Regardless, I feel that the best way to implement a solution, whether the things
I've proposed or the thing you proposed, is over top of and/or as an extension
of Corinna rather than as some other independent thing.

So your Unknown should be a Corinna object, thus leveraging this more generic
fundamental type Corinna is introducing to the Perl core and exploiting its
power, rather than being yet another orthogonal thing.

Especially as whatever bit flags or whatever for the underlying implementation
of Perl values are of very limited supply, I feel it would be a bad idea to
waste one on this Unknown concept.

The Unknown concept should be hoisted as a higher level concept implemented in
terms of other things, such as being a Corinna object, and not be fundamental.

This would not be part of the minimal-MVC of Corinna, but the minimal-MVC of
Corinna can be designed in such a way that support for
Unknown/Excuse/types/whatever can be added later in a non-compatibility-breaking
way.

I also see that when a later extension to Perl to support the option of
explicitly typing variables/fields/parameters/etc, which also helps the ability
to compile the code for speed, this Unknown etc concept could be added THEN, as
more of a set of complimentary strict types that the Perl core defines, besides
just-an-integer, just-a-float, just-a-string, etc, and I would note those strict
types EXCLUDE undef.

What do you think about that? Putting Unknown/etc off to be a post-Corinna thing?

-- Darren Duncan

Re: Pre-RFC: `unknown` versus `undef` [ In reply to ]

leonerd at leonerd

Dec 19, 2021, 3:59 PM

Post #32 of 38 (872 views)

Permalink

On Sun, 19 Dec 2021 13:13:28 -0800
Darren Duncan <darren@darrenduncan.net> wrote:

> On 2021-12-19 4:13 a.m., Ovid via perl5-porters wrote:
> > In Perl, $var might be undef and be evaluated as less than three.
> > However, $var might be the string "Hello, World". $var might also
> > be a reference to a hash, we get absolutely no warning, and we hit
> > our else block with an assumption that is probably true ($var <=
> > 3), but not in this particular case. We _should_ be verifying what
> > kind of data that $var holds, but usually we don't.
> >
> > Thus, in a dynamic language like Perl, barring validating our data
> > up front, the else block very often makes no guarantees about what
> > kinds of data that we have.
>
> It seems to me that the real problem here is more that we're seeing a
> consequence of Perl's weak typing, where values of one type are
> automatically cast as values of another type when we try to treat
> them as the latter. The "undef" problem is a key example of this but
> there is also the other examples you cite.
>
> I feel that a much better solution to the real problem is to support
> stronger typing in Perl, make it possible for values to NOT
> automatically convert to other types, and instead raise an error.
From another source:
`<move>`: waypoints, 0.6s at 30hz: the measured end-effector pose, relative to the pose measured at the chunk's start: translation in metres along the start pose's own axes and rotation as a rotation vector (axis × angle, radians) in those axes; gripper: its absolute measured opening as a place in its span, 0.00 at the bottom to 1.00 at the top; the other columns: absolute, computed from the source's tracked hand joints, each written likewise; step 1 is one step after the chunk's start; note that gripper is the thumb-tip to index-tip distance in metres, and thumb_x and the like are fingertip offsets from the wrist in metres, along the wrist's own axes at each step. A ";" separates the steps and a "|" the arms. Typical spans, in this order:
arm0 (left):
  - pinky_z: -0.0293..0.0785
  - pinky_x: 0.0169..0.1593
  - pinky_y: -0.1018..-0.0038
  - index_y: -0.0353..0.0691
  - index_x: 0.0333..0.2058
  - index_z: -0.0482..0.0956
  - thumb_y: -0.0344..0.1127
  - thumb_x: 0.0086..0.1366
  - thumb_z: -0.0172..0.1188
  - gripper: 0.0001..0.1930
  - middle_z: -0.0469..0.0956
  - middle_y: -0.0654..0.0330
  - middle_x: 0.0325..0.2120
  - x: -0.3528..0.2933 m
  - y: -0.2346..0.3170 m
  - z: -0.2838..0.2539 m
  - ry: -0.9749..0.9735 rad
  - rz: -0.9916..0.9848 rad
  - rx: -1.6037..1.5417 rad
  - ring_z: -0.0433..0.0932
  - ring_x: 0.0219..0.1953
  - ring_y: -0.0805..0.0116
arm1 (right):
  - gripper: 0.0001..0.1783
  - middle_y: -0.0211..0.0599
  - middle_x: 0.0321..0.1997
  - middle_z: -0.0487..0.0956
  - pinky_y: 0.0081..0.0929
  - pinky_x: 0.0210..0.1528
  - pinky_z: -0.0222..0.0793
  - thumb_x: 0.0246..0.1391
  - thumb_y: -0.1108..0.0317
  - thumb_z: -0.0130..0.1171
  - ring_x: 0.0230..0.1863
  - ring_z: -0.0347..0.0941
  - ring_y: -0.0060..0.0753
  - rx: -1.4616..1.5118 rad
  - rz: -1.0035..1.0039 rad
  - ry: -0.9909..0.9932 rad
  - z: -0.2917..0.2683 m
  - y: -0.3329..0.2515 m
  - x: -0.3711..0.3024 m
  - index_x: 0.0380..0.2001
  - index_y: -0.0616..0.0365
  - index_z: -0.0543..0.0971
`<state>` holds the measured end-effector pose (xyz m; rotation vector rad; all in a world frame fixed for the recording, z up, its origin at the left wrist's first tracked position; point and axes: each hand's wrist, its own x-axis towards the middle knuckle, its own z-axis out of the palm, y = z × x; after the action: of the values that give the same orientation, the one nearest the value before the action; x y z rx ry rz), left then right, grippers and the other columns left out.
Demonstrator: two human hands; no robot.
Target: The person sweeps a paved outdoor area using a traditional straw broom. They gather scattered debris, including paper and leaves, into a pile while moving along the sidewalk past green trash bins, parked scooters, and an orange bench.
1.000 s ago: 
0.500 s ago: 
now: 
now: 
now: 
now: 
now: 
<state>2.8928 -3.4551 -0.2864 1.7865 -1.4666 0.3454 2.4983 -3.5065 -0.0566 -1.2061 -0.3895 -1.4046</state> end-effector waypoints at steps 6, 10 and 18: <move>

Such as my "no stringification" idea, and also a similar one for
numbers.

Yes that's on my list to think about properly. Maybe sometime in the
5.37 series...

--
Paul "LeoNerd" Evans

leonerd@leonerd.org.uk | https://metacpan.org/author/PEVANS
http://www.leonerd.org.uk/ | https://www.tindie.com/stores/leonerd/

Re: Pre-RFC: `unknown` versus `undef` [ In reply to ]

perl5-porters at perl

Dec 20, 2021, 3:00 AM

Post #33 of 38 (872 views)

Permalink

On Sunday, 19 December 2021, 22:13:53 CET, Darren Duncan <darren@darrenduncan.net> wrote:

> I feel that a much better solution to the real problem is to support stronger
> typing in Perl, make it possible for values to NOT automatically convert to
> other types, and instead raise an error.

I think there are two problems with that.

1. Support for stronger typing in Perl is years away and we don't even know if we'll get it.
2. 3VL logic works with both static (throw an exception) and dynamic (apply Kleene's 3VL) typing.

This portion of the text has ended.